When the electricity goes out, generators are handy to have until power is restored. The can help heat your home, power your appliances or emergency medical equipment. However, before ever starting a generator, it is vital you understand how to use one safely!
Generators, when not used correctly, can prove fatal to lineworkers and neighbors. A generator connected to a home's wiring or plugged into a regular household outlet can cause back feeding along power lines and electrocute anyone who comes in contact with them... even if the line seems to be deenergized.
Linemen are not the only ones in danger when a portable generator is used improperly. Generator owners may be at risk of electrocution, fire injury, property damage, or carbon monoxide poisoning if these safety rules are not followed.
There are two types of generators for homeowners to chose from: standby and portable:
Permanent generators are installed directly to the house, typically powered by natural gas or propane. There are two types of permanent generators:
One has a transfer switch that must be manually "thrown" before turning on the alternate source of power. This type of a generator is permanent but not considered "standby" because of the manual switch. These should not be located near the home and should NEVER been turned on without throwing the switch first. Failure to do so can cause electricity to "back feed" back onto the line and can seriously injure or kill anyone working on them or neighbors on the same power line.

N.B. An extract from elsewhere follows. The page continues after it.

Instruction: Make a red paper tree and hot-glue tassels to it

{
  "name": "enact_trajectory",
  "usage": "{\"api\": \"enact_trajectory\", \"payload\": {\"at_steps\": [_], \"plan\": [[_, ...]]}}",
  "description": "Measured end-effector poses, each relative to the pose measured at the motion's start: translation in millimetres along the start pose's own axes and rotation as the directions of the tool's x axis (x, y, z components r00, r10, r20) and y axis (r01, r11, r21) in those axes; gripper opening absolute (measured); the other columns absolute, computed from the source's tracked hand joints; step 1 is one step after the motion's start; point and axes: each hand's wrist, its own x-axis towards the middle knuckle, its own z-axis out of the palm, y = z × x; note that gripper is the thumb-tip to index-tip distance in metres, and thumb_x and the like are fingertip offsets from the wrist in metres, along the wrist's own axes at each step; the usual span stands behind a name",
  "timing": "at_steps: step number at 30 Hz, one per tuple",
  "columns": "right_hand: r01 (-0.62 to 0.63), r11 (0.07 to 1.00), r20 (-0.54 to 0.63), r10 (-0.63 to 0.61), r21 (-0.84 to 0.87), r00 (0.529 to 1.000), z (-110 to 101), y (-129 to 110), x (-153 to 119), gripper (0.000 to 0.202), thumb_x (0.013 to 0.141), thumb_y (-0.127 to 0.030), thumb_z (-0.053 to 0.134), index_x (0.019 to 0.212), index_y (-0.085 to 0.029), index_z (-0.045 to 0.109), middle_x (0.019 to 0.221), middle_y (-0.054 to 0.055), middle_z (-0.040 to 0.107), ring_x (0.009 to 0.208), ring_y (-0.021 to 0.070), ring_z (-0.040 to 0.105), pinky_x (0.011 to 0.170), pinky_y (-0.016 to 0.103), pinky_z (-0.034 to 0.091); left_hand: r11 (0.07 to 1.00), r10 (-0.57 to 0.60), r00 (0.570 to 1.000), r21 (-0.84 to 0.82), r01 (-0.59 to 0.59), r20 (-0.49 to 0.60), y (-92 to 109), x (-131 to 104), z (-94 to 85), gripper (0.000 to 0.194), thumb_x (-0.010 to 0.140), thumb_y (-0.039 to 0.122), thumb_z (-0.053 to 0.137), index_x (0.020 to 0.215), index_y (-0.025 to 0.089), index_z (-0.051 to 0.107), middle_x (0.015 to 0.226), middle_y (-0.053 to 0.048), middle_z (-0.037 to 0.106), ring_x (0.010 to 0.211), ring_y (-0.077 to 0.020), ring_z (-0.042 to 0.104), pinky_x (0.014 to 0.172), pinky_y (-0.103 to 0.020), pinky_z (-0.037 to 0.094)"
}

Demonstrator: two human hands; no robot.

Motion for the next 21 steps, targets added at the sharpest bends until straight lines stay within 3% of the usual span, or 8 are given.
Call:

The other type is a standby generator, housed in a metal box usually located close to the home. These have automatic transfer switch which start automatically when the power goes out. These generators should be installed by a professional and include a transfer safety switch to prevent back feed onto power lines.
Temporary generators are usually smaller and gas powered and are portable. These are not powerful enough to energize your whole home, but are typically used for smaller appliances, furnace blowers, or RVs, emergency equipment, etc. .These should not be attached to a circuit breaker, fuse, or outlet. Before purchasing one, you need to know the wattage required to run the appliances you will attach to the generator. You also need to know the surge power, which is the power it takes to turn an appliance on.